Where to begin? There are so many terrible things about this movie. As many of you probably gathered, there is not so much a story as tired clichés awkwardly crammed into 70 minutes of disjointed action. For much of the film the spiders aren’t even the primary focus so much as the military recklessly hunting down civilians. The plot holes –more appropriately designated plot craters – are massive and leave many unanswered questions. The most pressing of them (and this is a bit of a spoiler): What happened to all the spiders at the end? Did they vanish? Suddenly they just weren’t there anymore. There are also more prosaic ones: How come the cops don’t show up until the last five minutes? Why does the military keep using bullets when the spiders are clearly bulletproof? (Do our soldiers no longer carry grenades and our helicopters, rockets?)
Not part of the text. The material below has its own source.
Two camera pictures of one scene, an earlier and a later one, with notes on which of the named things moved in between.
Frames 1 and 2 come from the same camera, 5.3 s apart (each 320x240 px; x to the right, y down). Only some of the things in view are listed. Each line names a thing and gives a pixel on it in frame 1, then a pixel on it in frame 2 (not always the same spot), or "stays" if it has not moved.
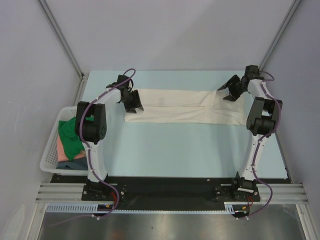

Still more disappointing, the movie fails to meet even minimal expectations for a monster flick. The spiders are mostly seen in dimly lit areas where the poor quality CG effects are not as recognizable. Yet, there are enough daylight shots for viewers to appreciate that they are not scary or even believable. When attacking someone they somehow rubberize themselves and become eerily similar to fake tarantulas boys use to scare their sisters at Halloween. The spider webs are also reminiscent of my favorite holiday and little effort was put into making them appear to be anymore than the mess of cotton we string out on our front doors for the trick-or-treaters to see. Also, the alien DNA seems to have endowed the spiders with vocal chords that produce cacophonous roars when chasing people. Strangely the volume of the roars increases the further away the spiders crawl. I could go on…
Yet, despite all of these flaws the most irritating of them is that this is not a horror flick. Shockingly, in a movie depicting mutant spiders killing people at will, there is no gore and there are no scares. There was a trickle of blood when a supporting character died. That’s it. It seems as though Writer/Director Takacs went out of his way to not include these basics that may have compensated somewhat for his lack of interest in developing a coherent narrative.
This film is a heaping pile of… well, you know. I haven’t even touched on the poor acting and lack of character development. It takes talent to make a movie soooo awful in so many different ways. It’s almost admirable.
This one’s worth half a Freak Head, but at times the execution was so poor that I laughed out loud and know many would find themselves in hysterics during some of the cliché moments. Hence, I’ll throw this bout of projectile vomit a bone and bump it to one.